## EXERCISE AIM
Set each line of the material below down word for word, from the first through the line that holds "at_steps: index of", but not the pictures.

## DATA SHOWN
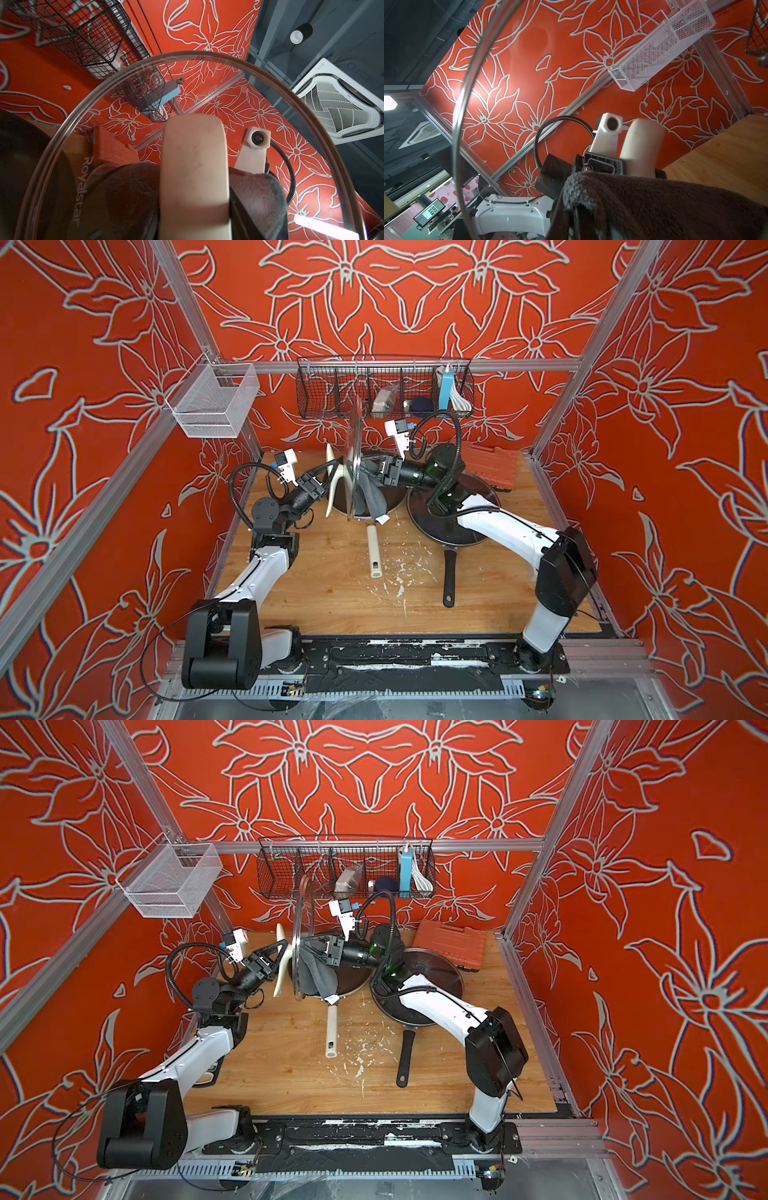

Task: Wipe the pot lid with a cloth
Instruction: Wipe the pot lid.

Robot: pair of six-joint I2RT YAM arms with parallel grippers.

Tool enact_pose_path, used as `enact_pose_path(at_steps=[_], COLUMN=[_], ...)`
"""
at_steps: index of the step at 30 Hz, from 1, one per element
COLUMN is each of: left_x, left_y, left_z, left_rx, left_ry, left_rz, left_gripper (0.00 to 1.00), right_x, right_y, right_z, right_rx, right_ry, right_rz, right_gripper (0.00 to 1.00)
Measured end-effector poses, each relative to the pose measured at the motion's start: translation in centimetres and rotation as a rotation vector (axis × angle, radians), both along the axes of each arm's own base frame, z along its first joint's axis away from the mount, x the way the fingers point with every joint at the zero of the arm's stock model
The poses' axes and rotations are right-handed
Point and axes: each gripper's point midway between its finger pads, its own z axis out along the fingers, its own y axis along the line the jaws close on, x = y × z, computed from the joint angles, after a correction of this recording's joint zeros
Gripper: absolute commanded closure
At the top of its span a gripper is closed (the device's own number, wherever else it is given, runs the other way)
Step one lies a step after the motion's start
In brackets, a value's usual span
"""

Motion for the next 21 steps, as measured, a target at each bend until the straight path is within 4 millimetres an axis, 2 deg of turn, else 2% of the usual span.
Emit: enact_pose_path(at_steps=[13,21], left_x=[-0.5,-1.1], left_y=[-0.9,-1.5], left_z=[-1.0,-0.7], left_rx=[0.008,0.032], left_ry=[0.049,0.036], left_rz=[-0.089,-0.136], left_gripper=[1.0,1.0], right_x=[0.4,0.7], right_y=[-0.1,-0.8], right_z=[0.1,0.8], right_rx=[-0.05,-0.06], right_ry=[-0.008,-0.022], right_rz=[-0.021,-0.04], right_gripper=[1.0,1.0])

## SOLUTION TO THIS EXERCISE
Task: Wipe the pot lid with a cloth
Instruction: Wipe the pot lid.

Robot: pair of six-joint I2RT YAM arms with parallel grippers.

Tool enact_pose_path, used as `enact_pose_path(at_steps=[_], COLUMN=[_], ...)`
"""
at_steps: index of the step at 30 Hz, from 1, one per element

The answer has been written out completely.